The poverty thresholds are updated each year by the Census Bureau and are the original version of the federal poverty measure. They are used for the statistical purposes like knowing how many Americans are in poverty each year. To find out how the Census Bureau applies thresholds to a family’s income to determine its poverty status, see “How the Census Bureau Measures Poverty” on their website.
The poverty guidelines are the other measurement of federal poverty. The are released each year in the Federal Register by the Department of Health and Human Services (HHS). They are used to determine eligibility for certain federal programs. You can view the current guidelines at the Federal Register notice of the 2009 poverty guidelines.
The 2009 Poverty Guidelines for the 48 Contiguous States and the District of Columbia are as follows:
1 person in family – $10, 830
2 persons in family – $14,570
3 persons in family – $18,310
4 persons in family – $22,050
5 persons in family – $25,790
6 persons in family – $29,530
7 persons in family – $33,270
8 persons in family – $37,010
*For families with more than 8 persons, add $3,730 for each person.
This information was obtained from the United States Department of Health and Human Services website.
Medical Services That Are Covered by Medicaid
Ohio’s Medicaid program limits some services by dollar amount, number of visits per year, or setting in which they can be provided. The program also includes preventative care. By Federal Law, the Ohio Medicaid program must offer the following services: Ambulatory Surgery Centers, Certified family nurse practitioner services, Certified pediatric nurse practitioner services, Family planning services & supplies, Healthchek (EPSDT) program services (screening & treatment services to children 21 and younger), Home health services, Inpatient hospital, Lab & X-ray, Medical & surgical dental services, Medical & surgical vision services, Medicare Premium Assistance, Non-Emergency Transportation (NET) to Medicaid services, Nursing facility care, Outpatient services, including those provided by Rural Health Clinics & Federally Qualified Health Centers, and Physician services.

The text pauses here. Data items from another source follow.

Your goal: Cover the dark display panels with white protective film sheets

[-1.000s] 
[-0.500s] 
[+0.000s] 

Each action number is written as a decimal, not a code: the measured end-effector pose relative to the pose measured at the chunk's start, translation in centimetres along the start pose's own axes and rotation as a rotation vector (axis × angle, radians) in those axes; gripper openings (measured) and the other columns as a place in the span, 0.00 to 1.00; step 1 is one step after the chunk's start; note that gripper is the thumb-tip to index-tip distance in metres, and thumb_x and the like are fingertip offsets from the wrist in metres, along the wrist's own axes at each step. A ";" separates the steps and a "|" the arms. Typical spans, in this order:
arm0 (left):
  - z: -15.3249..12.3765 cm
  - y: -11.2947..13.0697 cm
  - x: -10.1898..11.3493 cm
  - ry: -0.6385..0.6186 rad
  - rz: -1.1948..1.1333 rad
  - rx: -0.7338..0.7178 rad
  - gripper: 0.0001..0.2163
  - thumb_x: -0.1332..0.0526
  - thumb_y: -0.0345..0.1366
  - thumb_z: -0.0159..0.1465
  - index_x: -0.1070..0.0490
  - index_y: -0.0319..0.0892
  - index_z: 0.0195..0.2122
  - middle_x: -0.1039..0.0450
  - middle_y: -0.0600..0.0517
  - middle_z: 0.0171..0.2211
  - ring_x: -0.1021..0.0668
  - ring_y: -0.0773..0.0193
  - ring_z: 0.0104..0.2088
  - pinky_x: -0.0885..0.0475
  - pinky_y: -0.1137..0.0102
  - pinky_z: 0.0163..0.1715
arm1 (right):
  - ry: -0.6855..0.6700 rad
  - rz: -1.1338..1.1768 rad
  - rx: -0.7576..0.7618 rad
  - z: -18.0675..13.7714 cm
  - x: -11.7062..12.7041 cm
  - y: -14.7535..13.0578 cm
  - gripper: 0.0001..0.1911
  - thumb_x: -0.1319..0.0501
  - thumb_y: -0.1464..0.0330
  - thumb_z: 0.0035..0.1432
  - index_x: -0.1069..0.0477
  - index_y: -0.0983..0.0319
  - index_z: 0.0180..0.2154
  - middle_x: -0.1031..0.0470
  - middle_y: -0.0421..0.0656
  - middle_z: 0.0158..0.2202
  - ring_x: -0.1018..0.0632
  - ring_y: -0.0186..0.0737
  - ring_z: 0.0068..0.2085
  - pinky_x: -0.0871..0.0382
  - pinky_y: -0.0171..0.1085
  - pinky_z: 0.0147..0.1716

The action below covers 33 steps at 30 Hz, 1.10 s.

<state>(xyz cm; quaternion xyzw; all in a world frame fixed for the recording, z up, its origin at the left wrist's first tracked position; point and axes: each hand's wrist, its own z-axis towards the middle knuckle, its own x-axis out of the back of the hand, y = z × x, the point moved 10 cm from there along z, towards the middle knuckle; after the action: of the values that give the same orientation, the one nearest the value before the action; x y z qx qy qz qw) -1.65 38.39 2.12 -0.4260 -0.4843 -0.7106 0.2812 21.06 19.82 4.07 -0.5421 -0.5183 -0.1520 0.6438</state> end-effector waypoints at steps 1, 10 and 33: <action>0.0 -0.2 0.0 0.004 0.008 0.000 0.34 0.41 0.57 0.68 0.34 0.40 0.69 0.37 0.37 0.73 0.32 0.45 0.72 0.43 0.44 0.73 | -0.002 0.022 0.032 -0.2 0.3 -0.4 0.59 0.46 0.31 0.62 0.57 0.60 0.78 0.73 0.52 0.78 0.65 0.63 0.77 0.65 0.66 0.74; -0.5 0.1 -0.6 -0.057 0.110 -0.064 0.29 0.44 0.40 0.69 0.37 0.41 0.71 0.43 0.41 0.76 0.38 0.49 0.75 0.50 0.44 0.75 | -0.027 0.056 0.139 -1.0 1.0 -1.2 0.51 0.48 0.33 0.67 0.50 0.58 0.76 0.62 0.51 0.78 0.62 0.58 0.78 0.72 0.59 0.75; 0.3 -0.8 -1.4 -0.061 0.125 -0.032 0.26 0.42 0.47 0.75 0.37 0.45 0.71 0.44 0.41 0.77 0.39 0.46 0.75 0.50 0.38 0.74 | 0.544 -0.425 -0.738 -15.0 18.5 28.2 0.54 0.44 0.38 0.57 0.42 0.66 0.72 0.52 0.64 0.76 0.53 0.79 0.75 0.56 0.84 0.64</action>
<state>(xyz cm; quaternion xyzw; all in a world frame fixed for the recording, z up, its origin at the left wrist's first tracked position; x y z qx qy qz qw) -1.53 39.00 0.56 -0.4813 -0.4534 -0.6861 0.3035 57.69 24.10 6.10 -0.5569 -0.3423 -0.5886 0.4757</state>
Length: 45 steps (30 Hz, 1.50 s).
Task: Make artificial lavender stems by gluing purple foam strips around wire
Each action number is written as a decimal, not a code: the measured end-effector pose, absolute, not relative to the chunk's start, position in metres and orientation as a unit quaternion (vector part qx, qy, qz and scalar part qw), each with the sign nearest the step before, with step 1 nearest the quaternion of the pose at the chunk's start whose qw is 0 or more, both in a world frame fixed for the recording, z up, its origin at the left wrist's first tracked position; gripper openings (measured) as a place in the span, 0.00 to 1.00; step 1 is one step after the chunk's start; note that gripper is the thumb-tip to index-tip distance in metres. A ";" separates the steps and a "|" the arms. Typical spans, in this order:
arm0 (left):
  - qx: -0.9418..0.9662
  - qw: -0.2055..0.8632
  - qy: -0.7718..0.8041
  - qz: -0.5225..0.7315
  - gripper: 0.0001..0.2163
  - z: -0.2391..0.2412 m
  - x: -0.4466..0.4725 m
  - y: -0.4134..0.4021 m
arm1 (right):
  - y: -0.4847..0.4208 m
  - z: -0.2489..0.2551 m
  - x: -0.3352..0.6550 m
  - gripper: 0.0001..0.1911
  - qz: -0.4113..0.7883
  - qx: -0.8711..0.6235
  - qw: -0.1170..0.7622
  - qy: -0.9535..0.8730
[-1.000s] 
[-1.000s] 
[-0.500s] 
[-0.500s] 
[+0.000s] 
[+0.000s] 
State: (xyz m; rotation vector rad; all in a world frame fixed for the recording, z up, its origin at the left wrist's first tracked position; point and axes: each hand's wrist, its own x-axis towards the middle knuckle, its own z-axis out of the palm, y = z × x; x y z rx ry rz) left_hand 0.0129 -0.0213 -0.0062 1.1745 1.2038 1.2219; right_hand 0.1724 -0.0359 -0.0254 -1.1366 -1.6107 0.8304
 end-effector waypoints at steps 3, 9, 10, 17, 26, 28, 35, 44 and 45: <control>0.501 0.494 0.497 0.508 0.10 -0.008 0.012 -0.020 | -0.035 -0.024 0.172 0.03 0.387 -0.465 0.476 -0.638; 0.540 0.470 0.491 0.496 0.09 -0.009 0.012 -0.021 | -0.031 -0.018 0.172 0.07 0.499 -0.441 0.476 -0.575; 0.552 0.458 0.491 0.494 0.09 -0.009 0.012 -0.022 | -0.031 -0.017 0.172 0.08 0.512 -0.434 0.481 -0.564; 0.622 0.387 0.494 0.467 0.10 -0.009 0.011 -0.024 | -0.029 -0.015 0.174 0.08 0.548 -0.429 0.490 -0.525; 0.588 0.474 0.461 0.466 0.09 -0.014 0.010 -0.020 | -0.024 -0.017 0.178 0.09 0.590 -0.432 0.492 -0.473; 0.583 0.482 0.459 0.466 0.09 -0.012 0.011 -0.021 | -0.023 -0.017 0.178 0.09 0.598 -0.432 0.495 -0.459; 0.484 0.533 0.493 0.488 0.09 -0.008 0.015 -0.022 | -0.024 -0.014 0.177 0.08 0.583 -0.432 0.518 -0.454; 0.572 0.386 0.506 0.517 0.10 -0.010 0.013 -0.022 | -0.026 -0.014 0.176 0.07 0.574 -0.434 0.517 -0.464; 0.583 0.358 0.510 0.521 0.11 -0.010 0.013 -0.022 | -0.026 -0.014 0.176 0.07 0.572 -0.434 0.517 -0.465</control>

Ohio also offers other Medicaid services which can be found on the Ohio Job and Family Services website.
How To Apply
To apply for Medicaid, you must fill out an application and either fax, mail it, or take it to your local county Job and Family Services location. The eligibility guidelines are attached to the application which will help you determine if you meet the criteria. The Ohio Job and Family Services Department suggests that you should apply even if you are unsure if you are eligible. In the event you don’t meet the guidelines, they might be able to find another program you are eligible for. Once your application is received, along with any required documentation, you will be scheduled for a face to face interview.
Once eligible, coverage may be retroactive up to 3 months prior to the application. Most States have additional “State-only” programs to provide medical assistance for specified poor persons who do not qualify for the Medicaid program. No Federal funds are provided for State-only programs.